La successiva analisi degli isotopi del carbonio e dell’ossigeno dei fossili al National High Magnetic Field Laboratory della Florida State University, ha permesso ai ricercatori di scoprire che la dieta di questi animali era soprattutto vegetale e che la ragione della loro scomparsa, avvenuta durante la tarda era del Pleistocene, è stata causata da drastici cambiamenti climatici.

I geologi sanno bene che, come tutte le conformazioni montuose esistenti, anche quelle dell’altopiano dell’Himalaya hanno avuto un’origine tettonica: determinata cioè dagli scontri delle placche che, come giganteschi tasselli, saldano il puzzle della crosta terrestre. La spinta del sub-continente Indiano sul continente Eurasiatico ha generato l’elevazione della catena montuosa che, poco a poco, ha condannato all’estinzione gli organismi che non sono stati in grado di adattarsi alle maggiori altitudini.

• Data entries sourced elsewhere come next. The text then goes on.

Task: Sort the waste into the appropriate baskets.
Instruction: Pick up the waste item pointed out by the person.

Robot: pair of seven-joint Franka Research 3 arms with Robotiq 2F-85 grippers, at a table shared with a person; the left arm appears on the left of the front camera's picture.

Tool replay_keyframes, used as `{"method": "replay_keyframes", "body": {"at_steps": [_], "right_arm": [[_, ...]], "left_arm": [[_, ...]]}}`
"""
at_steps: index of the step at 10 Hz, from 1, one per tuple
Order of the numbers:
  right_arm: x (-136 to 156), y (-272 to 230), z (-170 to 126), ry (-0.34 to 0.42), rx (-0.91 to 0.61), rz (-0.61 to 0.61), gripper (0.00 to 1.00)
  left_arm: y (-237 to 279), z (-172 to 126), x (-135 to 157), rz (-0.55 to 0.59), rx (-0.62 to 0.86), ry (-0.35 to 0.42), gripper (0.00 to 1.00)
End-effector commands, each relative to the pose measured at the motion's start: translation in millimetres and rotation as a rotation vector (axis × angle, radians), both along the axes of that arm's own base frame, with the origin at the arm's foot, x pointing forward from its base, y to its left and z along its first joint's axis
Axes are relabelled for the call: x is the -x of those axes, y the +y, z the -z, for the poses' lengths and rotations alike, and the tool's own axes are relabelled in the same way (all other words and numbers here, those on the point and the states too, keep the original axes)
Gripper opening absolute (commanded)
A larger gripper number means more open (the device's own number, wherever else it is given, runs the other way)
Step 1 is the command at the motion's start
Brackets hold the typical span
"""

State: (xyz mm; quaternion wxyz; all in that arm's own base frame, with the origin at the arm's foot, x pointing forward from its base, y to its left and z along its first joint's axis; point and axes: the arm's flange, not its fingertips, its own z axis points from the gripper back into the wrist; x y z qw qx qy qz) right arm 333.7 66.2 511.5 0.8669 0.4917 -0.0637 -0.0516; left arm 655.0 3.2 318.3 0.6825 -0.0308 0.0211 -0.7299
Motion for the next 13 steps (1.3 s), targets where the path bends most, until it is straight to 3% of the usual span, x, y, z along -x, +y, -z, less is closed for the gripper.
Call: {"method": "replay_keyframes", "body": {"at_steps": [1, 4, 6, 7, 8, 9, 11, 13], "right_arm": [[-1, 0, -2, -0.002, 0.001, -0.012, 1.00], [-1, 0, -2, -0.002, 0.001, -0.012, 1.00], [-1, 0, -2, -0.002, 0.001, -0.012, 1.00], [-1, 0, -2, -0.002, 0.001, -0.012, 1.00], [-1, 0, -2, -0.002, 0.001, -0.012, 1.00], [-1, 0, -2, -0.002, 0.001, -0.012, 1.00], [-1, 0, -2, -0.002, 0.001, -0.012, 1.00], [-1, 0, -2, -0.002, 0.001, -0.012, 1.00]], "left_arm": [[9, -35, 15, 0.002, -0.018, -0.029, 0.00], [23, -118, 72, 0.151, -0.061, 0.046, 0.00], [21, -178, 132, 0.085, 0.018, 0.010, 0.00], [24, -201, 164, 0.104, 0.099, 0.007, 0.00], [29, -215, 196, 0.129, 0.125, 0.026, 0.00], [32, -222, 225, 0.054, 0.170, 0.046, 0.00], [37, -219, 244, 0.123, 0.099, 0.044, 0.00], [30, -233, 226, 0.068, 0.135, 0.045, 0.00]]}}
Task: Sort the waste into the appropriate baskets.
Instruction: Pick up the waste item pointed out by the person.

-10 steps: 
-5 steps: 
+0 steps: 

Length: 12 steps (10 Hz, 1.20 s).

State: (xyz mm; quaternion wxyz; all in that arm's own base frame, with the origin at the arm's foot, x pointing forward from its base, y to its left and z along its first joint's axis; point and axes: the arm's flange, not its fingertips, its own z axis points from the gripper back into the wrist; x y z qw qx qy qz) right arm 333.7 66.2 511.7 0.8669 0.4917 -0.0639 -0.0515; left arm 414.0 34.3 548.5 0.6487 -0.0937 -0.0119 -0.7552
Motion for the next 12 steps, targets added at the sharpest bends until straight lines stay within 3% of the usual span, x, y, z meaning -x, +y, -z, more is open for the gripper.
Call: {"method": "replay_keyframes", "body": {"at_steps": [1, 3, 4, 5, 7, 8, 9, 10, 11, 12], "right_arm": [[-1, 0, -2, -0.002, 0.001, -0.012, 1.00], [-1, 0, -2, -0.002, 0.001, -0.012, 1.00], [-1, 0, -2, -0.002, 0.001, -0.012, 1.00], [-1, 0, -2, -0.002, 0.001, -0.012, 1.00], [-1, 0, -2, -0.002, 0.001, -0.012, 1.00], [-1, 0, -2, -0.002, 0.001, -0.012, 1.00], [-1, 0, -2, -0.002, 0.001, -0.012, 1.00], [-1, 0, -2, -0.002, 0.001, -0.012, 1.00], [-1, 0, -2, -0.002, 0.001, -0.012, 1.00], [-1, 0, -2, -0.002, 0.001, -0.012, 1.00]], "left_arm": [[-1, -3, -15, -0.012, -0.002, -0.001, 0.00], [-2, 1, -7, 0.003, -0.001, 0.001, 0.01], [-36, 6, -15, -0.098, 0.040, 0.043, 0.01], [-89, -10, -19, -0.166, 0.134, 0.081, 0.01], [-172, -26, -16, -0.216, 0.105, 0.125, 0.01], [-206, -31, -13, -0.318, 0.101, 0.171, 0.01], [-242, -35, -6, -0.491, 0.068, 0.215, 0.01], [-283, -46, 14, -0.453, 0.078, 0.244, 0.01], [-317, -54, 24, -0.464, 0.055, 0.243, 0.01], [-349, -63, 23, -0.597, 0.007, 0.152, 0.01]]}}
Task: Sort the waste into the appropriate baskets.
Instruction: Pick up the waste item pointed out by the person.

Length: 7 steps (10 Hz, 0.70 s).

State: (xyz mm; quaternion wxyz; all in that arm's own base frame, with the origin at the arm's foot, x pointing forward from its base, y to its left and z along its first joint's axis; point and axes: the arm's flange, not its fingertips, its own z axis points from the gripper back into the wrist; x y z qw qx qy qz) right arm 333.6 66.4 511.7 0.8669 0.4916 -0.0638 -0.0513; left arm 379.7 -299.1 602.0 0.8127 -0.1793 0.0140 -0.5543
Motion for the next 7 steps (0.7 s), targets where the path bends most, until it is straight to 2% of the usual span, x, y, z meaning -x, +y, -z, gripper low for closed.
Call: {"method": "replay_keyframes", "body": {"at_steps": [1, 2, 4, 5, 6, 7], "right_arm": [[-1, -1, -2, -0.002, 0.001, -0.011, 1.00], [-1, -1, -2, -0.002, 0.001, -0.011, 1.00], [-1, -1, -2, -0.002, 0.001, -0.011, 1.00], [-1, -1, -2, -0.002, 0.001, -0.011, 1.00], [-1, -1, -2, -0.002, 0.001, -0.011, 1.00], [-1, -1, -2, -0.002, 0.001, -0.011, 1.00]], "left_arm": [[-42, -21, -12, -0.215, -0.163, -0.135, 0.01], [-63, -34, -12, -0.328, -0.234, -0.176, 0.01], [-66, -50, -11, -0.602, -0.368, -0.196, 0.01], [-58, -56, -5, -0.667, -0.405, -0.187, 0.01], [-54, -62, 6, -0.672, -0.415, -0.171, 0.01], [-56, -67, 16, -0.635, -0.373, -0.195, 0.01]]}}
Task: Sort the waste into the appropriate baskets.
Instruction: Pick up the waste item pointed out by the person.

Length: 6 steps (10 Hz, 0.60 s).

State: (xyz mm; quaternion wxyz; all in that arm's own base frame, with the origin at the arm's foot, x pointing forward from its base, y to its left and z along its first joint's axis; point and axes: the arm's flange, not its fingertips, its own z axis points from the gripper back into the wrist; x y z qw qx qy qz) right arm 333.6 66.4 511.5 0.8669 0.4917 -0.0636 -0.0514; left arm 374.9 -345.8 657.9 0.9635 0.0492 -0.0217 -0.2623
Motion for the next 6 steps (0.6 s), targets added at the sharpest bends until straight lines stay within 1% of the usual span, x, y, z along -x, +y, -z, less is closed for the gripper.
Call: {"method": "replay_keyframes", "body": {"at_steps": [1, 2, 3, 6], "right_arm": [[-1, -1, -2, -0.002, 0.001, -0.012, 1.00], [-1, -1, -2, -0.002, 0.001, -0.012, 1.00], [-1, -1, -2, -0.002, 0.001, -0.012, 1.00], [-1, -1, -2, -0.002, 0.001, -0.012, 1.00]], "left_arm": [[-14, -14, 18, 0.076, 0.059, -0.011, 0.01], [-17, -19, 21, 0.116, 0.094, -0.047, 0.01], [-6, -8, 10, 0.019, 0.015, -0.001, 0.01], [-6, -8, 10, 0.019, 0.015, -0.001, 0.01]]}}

Finora però si era creduto che il processo di elevazione dell’Himalaya, la catena montuosa che comprende le più alte vette del mondo, fosse durato molti milioni di anni. Le analisi dei suddetti fossili hanno però dimostrato che questi reperti non hanno più di 3 milioni di anni, ponendo quindi dubbi sulla validità dei metodi attualmente utilizzati dai geologi per ricostruire l’evoluzione tettonica della regione.

Stabilire in modo accurato questa storia tettonica e i cambiamenti associati all’altitudine è importante perché l’elevazione dell’altopiano tibetano è sempre stata indicata come la maggiore causa dei cambiamenti climatici globali nei passati 60 milioni di anni.

«Molti dei luoghi che abbiamo visitato in Tibet sono ora deserti, ma continuiamo a trovare depositi di sedimenti lacustri con abbondanza di fossili di pesci e conchiglie», ha spiegato Yang. «Ma cosa ha causato per prima la scomparsa di questi laghi? Il cambiamento climatico globale o la tettonica dell’Himalaya?».